Das Tour-of-the-Alps-Tagebuch von Team-Vorarlberg-Fahrer Kilian Feurstein (22).
Während die TV-Kameras an der Spitze des Feldes das Rennen um den Etappensieg einfangen, findet im hinteren Teil des Pelotons ein Rennen im Rennen statt: der Kampf gegen das Zeitlimit. Besonders heute, auf einer Etappe mit zwei extrem schweren Schlussanstiegen, war dieser Kampf für mich als Sprinter realer denn je.
Sobald meine Aufgabe für das Team – das Positionieren unserer Bergfahrer und ein letztes Mal Flaschenholen vom Begleitauto – erledigt ist, geht es für mich nur noch darum, das Ziel innerhalb der Karenzzeit zu erreichen. Zu Beginn des letzten Anstiegs formierte sich schnell eine Gruppe von etwa 20 Fahrern, die im Radsport als „Gruppetto“ bezeichnet wird. Wir alle hatten das gleiche Ziel: nicht aus der Wertung zu fallen. Oft kämpfen wir dort hinten genauso hart gegen die Erschöpfung wie die Spitze, nur eben mit dem Ziel, das Zeitlimit zu schaffen.

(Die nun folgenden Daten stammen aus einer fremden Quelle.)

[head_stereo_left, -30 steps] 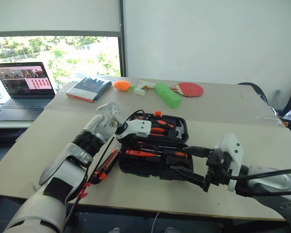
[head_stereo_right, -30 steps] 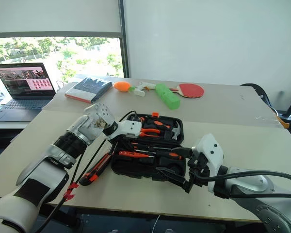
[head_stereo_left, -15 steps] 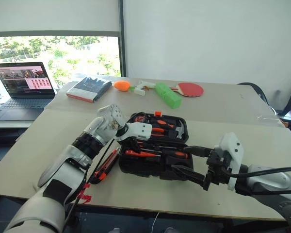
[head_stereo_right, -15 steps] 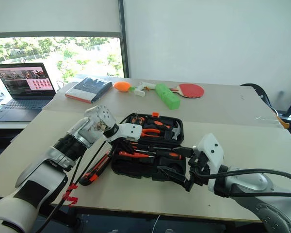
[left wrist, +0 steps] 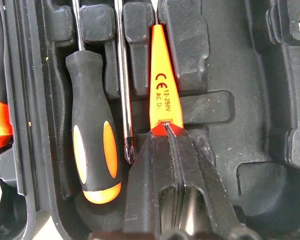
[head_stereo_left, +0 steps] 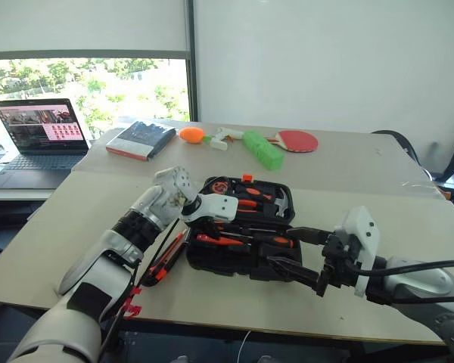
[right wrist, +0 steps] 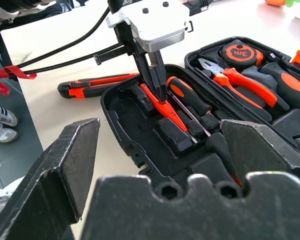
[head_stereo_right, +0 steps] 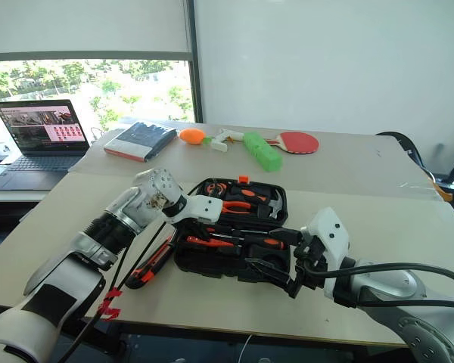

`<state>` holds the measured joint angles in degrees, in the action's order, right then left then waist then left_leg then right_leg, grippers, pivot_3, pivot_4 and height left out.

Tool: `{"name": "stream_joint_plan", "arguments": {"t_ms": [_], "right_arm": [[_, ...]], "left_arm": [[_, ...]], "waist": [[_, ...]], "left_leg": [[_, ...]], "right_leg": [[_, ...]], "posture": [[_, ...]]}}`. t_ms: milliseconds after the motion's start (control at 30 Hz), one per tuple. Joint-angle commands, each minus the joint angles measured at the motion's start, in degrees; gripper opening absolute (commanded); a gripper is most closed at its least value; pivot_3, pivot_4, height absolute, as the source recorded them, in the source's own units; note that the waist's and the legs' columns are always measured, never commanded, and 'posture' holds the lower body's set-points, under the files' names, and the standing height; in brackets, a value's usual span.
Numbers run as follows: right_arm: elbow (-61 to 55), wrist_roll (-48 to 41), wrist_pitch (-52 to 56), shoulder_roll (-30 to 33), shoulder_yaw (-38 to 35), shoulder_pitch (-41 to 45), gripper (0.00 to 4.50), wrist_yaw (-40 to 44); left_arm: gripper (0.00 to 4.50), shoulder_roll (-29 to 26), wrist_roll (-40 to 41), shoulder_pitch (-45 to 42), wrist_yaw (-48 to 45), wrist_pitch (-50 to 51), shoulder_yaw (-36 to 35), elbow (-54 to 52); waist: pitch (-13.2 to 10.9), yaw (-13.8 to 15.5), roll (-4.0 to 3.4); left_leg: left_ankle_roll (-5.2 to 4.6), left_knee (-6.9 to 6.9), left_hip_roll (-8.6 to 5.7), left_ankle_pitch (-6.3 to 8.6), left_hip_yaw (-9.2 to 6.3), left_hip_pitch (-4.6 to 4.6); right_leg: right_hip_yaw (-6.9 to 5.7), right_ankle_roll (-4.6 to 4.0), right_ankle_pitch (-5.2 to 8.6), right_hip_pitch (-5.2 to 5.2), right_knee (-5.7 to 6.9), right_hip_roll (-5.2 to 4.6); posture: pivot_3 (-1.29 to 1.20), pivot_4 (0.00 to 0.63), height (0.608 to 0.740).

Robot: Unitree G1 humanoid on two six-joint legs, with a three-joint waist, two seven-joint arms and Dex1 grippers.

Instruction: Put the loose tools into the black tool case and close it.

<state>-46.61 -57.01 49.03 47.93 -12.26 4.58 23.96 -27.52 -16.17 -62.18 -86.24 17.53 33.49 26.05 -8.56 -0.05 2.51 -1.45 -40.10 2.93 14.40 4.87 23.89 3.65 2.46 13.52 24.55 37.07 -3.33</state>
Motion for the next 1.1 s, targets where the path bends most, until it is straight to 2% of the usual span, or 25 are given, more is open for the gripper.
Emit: {"name": "stream_joint_plan", "arguments": {"t_ms": [33,367,567,633,667,833,1000,1033,1100], "right_arm": [[-0.57,-0.58,-1.05,-0.14,-1.56,0.73,4.50,-0.19],[0.45,-0.43,-1.03,-0.08,-1.03,2.02,4.50,-0.01],[1.16,-0.65,-0.92,0.26,-0.72,3.76,4.50,0.89],[1.94,-1.10,-0.85,0.24,-0.70,4.96,4.50,1.66],[2.22,-1.26,-0.85,0.26,-0.69,5.35,4.50,1.98],[4.99,0.30,-1.41,0.40,1.40,7.81,4.50,5.22],[7.44,2.30,-1.89,-0.22,3.73,10.22,4.50,8.19],[7.86,2.64,-1.92,-0.35,4.10,10.70,4.50,8.73],[8.41,3.13,-1.93,-0.50,4.58,11.31,4.50,9.55]], "left_arm": [[0.02,-0.31,-1.79,2.17,0.12,-0.12,1.89,0.23],[0.02,-0.34,-2.27,3.48,1.50,0.90,1.52,1.78],[0.02,-0.71,2.04,0.37,2.58,7.06,-5.43,0.95],[0.54,-4.92,4.96,-0.38,0.01,13.24,-9.53,-3.01],[0.65,-6.69,6.12,-0.50,-0.87,15.71,-10.91,-4.69],[2.50,-20.62,9.66,4.40,-1.37,26.30,-18.39,-13.64],[4.23,-30.59,12.17,14.40,0.64,33.43,-22.65,-21.26],[4.46,-32.05,12.75,16.58,0.99,34.66,-23.16,-22.85],[4.46,-33.67,14.09,19.44,1.83,36.96,-23.53,-25.67]], "waist": [[0.00,0.00,0.00],[0.11,-0.20,-0.12],[0.12,-0.22,-0.15],[0.10,-0.33,-0.13],[0.05,-0.63,-0.11],[-0.01,-1.72,-0.11],[-0.03,-1.05,-0.12],[-0.04,-0.90,-0.09],[-0.08,-0.40,-0.03]], "left_leg": [[0.00,0.03,0.00,0.00,0.00,-0.10],[-0.01,0.12,0.00,0.01,0.00,-0.41],[-0.02,0.08,-0.02,-0.01,-0.01,-0.39],[-0.02,0.07,-0.02,-0.01,-0.02,-0.34],[-0.03,0.08,-0.02,-0.01,-0.03,-0.26],[-0.03,0.30,0.01,-0.01,-0.31,-0.03],[-0.03,0.32,-0.01,-0.01,-0.27,-0.04],[-0.03,0.32,-0.01,-0.01,-0.23,-0.03],[-0.03,0.29,-0.01,-0.01,-0.17,-0.03]], "right_leg": [[0.00,0.01,0.01,-0.12,-0.03,0.00],[0.02,-0.01,0.03,-0.37,-0.05,0.00],[0.05,-0.01,0.03,-0.34,-0.01,0.01],[0.06,-0.01,0.03,-0.30,-0.01,0.01],[0.06,-0.01,0.03,-0.23,-0.01,0.01],[0.15,-0.05,0.10,0.18,0.04,0.08],[0.14,0.00,0.22,0.17,0.03,0.01],[0.14,0.01,0.22,0.17,0.03,-0.02],[0.12,0.01,0.22,0.15,0.04,-0.05]], "posture": [[0.00,0.150,0.736],[0.00,0.150,0.736],[0.00,0.150,0.736],[0.00,0.150,0.736],[0.00,0.150,0.736],[0.00,0.150,0.736],[0.00,0.150,0.736],[0.00,0.150,0.736],[0.00,0.150,0.736]]}}
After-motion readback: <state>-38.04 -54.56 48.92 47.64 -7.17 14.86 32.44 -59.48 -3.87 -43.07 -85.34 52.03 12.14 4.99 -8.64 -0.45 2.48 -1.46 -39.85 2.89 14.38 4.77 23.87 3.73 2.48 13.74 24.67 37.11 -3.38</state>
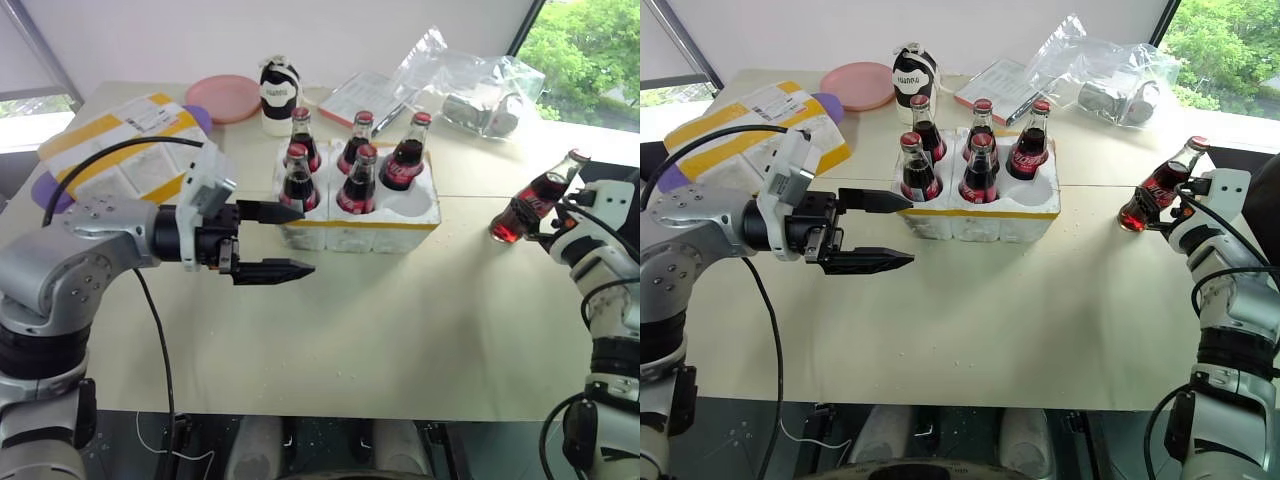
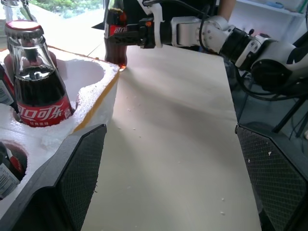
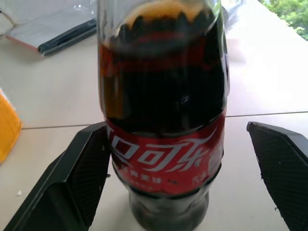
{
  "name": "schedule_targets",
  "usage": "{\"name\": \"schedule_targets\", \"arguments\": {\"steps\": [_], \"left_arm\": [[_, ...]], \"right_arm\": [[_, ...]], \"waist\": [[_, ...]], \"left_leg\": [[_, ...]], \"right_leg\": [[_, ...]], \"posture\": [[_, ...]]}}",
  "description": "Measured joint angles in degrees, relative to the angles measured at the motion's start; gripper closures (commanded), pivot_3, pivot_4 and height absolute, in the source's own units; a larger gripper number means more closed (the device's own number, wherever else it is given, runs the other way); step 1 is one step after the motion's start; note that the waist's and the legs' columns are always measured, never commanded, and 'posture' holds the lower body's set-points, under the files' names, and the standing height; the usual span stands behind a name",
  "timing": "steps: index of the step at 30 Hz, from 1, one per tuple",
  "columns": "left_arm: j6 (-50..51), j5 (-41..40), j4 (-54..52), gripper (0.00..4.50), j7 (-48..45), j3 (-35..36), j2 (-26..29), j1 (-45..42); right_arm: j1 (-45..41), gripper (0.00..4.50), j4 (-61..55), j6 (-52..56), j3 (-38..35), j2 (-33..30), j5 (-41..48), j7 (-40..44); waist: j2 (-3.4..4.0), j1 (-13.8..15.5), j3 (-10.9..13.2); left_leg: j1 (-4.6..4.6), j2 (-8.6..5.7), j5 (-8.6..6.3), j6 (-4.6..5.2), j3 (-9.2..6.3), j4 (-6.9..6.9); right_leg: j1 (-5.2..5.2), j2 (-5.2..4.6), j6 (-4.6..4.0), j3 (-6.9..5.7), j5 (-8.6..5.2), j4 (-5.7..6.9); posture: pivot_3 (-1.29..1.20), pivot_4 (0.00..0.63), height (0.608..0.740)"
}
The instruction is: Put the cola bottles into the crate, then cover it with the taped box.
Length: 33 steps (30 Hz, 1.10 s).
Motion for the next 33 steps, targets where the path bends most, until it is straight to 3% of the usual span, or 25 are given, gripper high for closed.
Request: {"name": "schedule_targets", "arguments": {"steps": [3,5,13,23,27,33], "left_arm": [[0.0,0.0,0.0,0.0,0.1,0.0,0.0,0.0],[-0.2,0.0,0.0,0.0,0.2,0.0,0.1,-0.1],[-0.7,0.1,0.0,0.0,0.2,-0.2,0.1,-0.1],[-1.8,0.4,0.8,0.0,0.1,-0.7,0.2,-0.1],[-2.5,0.8,1.8,0.0,0.0,-1.6,0.2,-0.4],[-2.8,1.3,2.1,0.0,0.1,-1.8,0.4,-0.4]], "right_arm": [[-1.2,0.8,2.2,-1.5,0.1,0.2,-0.5,0.8],[-1.6,1.74,3.1,-2.6,0.4,0.4,-0.7,1.4],[1.1,1.73,-1.4,-2.2,0.4,0.9,-0.3,3.2],[1.6,1.73,-30.0,12.2,0.7,1.4,14.3,6.1],[-3.1,1.73,-37.3,17.7,3.5,2.7,19.7,5.2],[-2.8,1.73,-38.3,20.2,11.0,4.8,18.7,5.2]], "waist": [[0.0,0.1,0.0],[0.0,0.1,0.0],[0.08,-0.1,0.0],[0.62,-1.0,0.3],[0.62,-1.1,0.3],[0.59,-0.7,0.3]], "left_leg": [[0.0,0.0,0.0,0.0,0.01,-0.01],[0.0,0.0,0.0,0.0,0.03,-0.01],[0.0,0.02,0.01,-0.02,0.04,-0.04],[-0.01,0.03,0.03,-0.05,0.09,-0.14],[-0.01,0.04,0.03,-0.05,0.07,-0.14],[-0.25,-0.01,0.01,-0.01,0.07,-0.08]], "right_leg": [[0.0,0.0,0.0,0.0,0.0,-0.01],[0.01,-0.01,0.0,0.0,0.0,-0.01],[-0.03,0.01,0.0,0.0,0.0,-0.01],[-0.16,0.03,0.0,0.08,0.0,0.01],[-0.16,0.03,0.0,0.07,0.0,0.01],[-0.32,-0.01,0.01,0.06,0.0,0.0]], "posture": [[0.0,0.15,0.74],[0.0,0.15,0.74],[0.0,0.15,0.74],[0.0,0.15,0.74],[0.0,0.15,0.74],[0.0,0.15,0.74]]}}
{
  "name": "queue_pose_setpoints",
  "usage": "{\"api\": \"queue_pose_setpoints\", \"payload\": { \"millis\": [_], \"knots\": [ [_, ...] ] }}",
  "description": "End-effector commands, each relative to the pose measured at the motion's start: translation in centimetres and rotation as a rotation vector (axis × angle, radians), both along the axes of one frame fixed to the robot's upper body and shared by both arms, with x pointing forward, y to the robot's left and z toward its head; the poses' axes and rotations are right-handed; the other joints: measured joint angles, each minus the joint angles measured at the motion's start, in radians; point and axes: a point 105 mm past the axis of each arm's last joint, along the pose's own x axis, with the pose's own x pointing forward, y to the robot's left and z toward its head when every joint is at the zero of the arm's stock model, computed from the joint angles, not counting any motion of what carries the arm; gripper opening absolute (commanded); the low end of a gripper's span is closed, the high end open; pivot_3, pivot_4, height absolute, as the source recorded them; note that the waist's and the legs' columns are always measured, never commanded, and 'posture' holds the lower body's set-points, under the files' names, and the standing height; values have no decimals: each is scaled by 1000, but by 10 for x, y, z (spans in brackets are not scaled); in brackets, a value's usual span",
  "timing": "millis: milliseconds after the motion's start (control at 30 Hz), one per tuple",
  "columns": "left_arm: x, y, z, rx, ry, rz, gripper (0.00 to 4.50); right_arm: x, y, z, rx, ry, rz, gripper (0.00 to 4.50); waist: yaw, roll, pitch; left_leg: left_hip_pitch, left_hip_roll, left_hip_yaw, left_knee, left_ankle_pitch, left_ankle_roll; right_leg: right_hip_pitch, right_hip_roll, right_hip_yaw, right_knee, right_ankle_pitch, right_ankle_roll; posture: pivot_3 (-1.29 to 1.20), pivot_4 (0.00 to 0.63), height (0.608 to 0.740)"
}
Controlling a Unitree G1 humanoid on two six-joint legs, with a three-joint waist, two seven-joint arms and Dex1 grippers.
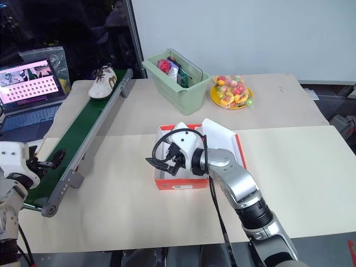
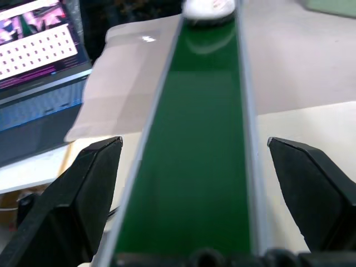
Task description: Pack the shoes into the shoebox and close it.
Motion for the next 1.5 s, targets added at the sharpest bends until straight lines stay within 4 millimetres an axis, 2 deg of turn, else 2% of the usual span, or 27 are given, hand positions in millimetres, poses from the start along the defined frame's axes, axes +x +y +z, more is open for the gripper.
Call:
{"api": "queue_pose_setpoints", "payload": {
  "millis": [33, 200, 400, 567, 800, 1133, 1300, 1500],
  "knots": [
    [3, -3, 13, 15, -36, -11, 4500, -2, -1, 14, 39, -58, -8, 4463, -3, 0, 0, 0, 0, 0, 0, 0, 0, 0, 0, 0, 0, 0, 0, 0, 150, 740],
    [8, -4, 16, 9, -43, -11, 4500, -1, -3, 14, 44, -56, -27, 4463, -3, 0, 0, 0, 1, 0, 0, 0, 0, 0, 1, 1, 0, 0, 0, 0, 150, 740],
    [15, 7, 33, -15, -80, 16, 4500, 1, -6, 15, 41, -65, -48, 4463, -4, 0, 0, 0, 1, 1, 0, 0, 0, 0, 1, 1, 0, 0, 0, 0, 150, 740],
    [19, 7, 41, 30, -57, -19, 4500, 1, -6, 16, 54, -69, -52, 4463, -8, 0, 0, 0, 1, 1, 0, 0, 0, -1, 2, 1, 0, 0, 0, 0, 150, 740],
    [15, 19, 49, 30, -65, 27, 4500, -1, -7, 17, 58, -69, -56, 4463, -6, 0, 0, 0, 1, 1, 0, 0, 0, -1, 2, 1, 0, 0, 0, 0, 150, 740],
    [10, 25, 37, 82, -11, 60, 4500, 0, -8, 16, 61, -66, -70, 4463, -5, 0, 0, 1, 1, 1, 0, 0, 0, -1, 2, 1, 0, 0, 0, 0, 150, 740],
    [9, 38, 18, 93, 89, 107, 4500, 0, -8, 17, 70, -67, -73, 4463, -7, 0, 0, 1, 1, 1, 0, 0, 0, -1, 2, 2, 1, 0, 0, 0, 150, 740],
    [13, 23, -3, 51, 173, 45, 4500, 0, -9, 23, 88, -71, -82, 4463, 1, 0, 0, 1, 1, 1, 0, 0, 0, 0, 2, 2, 1, 0, 0, 0, 150, 740]
  ]
}}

Per Funk erhalten wir ständig Informationen über den aktuellen Zeitrückstand von der sportlichen Leitung aus dem Begleitauto. Das Zeitlimit wird auf Basis der Siegerzeit und des Schwierigkeitsgrads der Etappe berechnet. Das Tempo im Gruppetto wird meist von erfahrenen Fahrern der World-Tour-Teams vorgegeben, die genau einschätzen können, welche Geschwindigkeit nötig ist. Heute wurde es zum Ende hin noch einmal ziemlich knapp, und wir mussten auf den letzten Kilometern das Tempo noch einmal erhöhen.
Am Ende haben die Fahrer unserer Gruppe das Zeitlimit eingehalten, doch für einige andere wurde die Karenzzeit zum Verhängnis – sie wurden aus dem Ergebnis gestrichen. Damit beende ich meine erste Tour of the Alps: sichtlich erschöpft, aber dennoch sehr zufrieden.